§ **Assigned task**
Below is a listing. Quote from it, exactly, the lines from the one containing "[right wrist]" down to the one containing "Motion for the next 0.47", both ends included, and nothing else.
[Given records Boundary: Start]
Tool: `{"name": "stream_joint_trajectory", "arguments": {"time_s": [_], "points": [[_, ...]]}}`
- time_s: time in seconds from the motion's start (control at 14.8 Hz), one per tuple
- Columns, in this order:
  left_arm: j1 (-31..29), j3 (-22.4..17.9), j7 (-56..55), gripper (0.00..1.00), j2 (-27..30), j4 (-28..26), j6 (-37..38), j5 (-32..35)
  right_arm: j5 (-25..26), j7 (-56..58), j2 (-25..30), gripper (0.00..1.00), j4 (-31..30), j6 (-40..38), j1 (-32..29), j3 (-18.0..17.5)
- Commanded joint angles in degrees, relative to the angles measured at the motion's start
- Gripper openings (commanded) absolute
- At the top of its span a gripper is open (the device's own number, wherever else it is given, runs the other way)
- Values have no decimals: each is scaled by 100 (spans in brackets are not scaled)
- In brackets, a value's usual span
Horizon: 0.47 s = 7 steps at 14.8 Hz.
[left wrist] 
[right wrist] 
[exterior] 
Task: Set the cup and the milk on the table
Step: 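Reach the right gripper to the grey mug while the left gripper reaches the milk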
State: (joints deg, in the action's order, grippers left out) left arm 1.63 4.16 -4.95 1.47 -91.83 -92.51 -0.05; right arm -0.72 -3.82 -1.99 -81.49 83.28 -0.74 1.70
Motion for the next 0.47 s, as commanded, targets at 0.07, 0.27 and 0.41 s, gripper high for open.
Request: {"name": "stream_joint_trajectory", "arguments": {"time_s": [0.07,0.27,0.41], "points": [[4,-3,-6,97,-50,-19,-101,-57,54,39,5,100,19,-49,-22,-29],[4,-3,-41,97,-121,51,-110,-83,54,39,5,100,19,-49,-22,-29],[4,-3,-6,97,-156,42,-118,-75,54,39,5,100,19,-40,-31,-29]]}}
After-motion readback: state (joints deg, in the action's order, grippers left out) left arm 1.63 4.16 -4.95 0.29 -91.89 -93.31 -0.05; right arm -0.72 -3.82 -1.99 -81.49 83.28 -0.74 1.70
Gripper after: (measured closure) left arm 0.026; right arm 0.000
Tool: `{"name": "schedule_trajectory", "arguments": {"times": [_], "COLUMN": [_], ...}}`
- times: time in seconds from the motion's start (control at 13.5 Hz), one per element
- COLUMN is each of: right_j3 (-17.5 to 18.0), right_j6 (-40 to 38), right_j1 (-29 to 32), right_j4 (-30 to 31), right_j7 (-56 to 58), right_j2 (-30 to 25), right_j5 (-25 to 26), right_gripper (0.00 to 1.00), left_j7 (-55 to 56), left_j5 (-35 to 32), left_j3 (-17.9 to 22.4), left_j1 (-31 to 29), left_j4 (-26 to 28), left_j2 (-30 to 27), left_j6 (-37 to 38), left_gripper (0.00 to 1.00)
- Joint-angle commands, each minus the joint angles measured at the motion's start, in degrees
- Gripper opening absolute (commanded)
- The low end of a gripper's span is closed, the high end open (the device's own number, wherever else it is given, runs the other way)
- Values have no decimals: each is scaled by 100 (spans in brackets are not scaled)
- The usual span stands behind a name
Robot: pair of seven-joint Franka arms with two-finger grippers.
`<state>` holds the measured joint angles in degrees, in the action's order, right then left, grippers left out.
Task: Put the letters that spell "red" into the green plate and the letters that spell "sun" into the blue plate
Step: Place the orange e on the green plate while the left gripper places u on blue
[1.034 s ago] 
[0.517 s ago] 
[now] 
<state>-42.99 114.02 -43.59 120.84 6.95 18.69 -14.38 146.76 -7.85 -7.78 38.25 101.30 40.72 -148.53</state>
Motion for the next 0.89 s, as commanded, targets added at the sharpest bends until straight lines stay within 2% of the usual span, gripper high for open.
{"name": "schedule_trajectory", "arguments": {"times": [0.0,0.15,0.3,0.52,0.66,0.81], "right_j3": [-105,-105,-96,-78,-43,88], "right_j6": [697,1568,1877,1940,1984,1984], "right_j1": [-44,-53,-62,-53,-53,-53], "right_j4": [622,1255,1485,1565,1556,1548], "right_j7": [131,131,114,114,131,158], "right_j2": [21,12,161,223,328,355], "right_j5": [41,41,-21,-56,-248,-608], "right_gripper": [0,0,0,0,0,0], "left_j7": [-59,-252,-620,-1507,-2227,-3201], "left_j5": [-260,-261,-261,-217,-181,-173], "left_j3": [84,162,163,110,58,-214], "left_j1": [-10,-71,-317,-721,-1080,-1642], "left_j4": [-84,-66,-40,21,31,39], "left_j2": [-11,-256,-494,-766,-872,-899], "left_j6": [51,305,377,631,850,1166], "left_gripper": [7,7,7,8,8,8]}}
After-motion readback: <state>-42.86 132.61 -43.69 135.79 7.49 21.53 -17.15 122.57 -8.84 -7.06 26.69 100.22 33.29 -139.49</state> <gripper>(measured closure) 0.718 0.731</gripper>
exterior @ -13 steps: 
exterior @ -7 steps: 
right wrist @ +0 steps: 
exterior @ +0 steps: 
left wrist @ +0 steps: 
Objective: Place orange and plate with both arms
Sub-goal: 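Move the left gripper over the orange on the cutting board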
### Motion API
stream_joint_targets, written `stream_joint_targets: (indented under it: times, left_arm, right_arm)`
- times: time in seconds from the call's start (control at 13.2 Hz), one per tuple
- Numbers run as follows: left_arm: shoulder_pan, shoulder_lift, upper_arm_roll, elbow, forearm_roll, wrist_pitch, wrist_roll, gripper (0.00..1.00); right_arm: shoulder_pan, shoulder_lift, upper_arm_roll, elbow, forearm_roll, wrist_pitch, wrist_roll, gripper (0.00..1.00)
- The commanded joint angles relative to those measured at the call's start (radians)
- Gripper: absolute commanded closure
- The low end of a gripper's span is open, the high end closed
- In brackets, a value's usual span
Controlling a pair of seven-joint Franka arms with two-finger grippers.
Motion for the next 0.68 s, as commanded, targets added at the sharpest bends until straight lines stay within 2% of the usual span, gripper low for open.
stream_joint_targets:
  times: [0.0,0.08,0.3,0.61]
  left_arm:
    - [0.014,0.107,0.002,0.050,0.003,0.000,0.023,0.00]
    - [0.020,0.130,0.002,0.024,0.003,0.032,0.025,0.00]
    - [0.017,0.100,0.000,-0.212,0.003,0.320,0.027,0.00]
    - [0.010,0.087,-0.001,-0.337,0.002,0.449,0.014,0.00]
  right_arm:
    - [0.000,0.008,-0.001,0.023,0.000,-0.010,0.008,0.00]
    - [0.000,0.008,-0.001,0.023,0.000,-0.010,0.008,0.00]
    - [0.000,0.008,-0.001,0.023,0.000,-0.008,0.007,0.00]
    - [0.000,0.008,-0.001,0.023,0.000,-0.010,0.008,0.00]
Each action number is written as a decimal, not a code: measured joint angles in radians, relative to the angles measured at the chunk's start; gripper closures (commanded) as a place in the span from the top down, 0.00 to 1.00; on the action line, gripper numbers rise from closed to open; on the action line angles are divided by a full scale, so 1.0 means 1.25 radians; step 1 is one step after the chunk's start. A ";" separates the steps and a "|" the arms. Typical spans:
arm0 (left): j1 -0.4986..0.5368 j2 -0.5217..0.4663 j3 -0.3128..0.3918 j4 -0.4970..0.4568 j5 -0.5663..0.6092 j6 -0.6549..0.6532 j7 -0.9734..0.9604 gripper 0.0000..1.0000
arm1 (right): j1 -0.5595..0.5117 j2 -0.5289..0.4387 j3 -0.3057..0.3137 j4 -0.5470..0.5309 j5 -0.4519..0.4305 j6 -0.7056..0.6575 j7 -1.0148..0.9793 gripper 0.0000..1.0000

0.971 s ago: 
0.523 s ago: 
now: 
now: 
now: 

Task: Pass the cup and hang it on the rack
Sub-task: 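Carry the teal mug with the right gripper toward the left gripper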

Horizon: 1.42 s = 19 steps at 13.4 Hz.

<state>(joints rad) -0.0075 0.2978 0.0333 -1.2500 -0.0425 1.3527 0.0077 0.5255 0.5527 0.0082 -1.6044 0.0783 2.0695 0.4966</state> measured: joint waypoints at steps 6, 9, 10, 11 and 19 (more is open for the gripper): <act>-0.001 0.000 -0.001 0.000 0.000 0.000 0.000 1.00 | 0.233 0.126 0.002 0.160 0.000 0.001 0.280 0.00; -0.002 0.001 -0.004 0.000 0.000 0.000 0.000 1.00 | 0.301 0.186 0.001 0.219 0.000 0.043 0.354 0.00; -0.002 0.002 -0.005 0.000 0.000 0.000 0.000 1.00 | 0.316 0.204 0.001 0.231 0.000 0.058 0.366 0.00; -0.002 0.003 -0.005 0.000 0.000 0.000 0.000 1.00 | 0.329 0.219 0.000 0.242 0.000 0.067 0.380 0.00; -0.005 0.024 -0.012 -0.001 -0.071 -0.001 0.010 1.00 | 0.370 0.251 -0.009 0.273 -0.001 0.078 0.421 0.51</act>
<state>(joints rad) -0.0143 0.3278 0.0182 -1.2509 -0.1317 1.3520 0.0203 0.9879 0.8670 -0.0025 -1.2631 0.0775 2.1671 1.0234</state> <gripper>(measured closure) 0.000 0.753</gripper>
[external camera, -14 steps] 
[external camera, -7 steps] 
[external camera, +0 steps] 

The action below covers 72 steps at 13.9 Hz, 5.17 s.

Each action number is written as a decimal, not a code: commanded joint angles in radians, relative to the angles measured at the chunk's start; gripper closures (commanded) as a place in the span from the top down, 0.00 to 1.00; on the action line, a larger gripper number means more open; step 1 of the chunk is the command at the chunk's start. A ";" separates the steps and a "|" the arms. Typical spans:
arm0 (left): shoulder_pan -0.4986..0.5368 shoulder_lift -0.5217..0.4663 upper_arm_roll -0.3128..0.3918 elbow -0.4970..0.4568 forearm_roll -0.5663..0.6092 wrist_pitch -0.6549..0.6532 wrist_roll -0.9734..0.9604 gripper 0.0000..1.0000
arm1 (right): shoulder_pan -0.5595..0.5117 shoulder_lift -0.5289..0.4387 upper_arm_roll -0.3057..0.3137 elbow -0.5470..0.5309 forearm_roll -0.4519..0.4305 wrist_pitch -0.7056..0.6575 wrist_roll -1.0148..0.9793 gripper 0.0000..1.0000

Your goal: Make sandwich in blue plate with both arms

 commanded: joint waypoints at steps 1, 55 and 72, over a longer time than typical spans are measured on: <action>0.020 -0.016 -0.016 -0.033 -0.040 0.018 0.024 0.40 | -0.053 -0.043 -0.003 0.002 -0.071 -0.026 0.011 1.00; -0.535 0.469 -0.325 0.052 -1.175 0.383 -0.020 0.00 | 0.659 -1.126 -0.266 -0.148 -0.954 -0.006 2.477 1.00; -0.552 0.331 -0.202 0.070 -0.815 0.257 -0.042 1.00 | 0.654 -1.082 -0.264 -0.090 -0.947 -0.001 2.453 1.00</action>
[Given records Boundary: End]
§ **Result of this exercise**
[right wrist] 
[exterior] 
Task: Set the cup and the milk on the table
Step: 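Reach the right gripper to the grey mug while the left gripper reaches the milk
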State: (joints deg, in the action's order, grippers left out) left arm 1.63 4.16 -4.95 1.47 -91.83 -92.51 -0.05; right arm -0.72 -3.82 -1.99 -81.49 83.28 -0.74 1.70
Motion for the next 0.47 s, as commanded, targets at 0.07, 0.27 and 0.41 s, gripper high for open.

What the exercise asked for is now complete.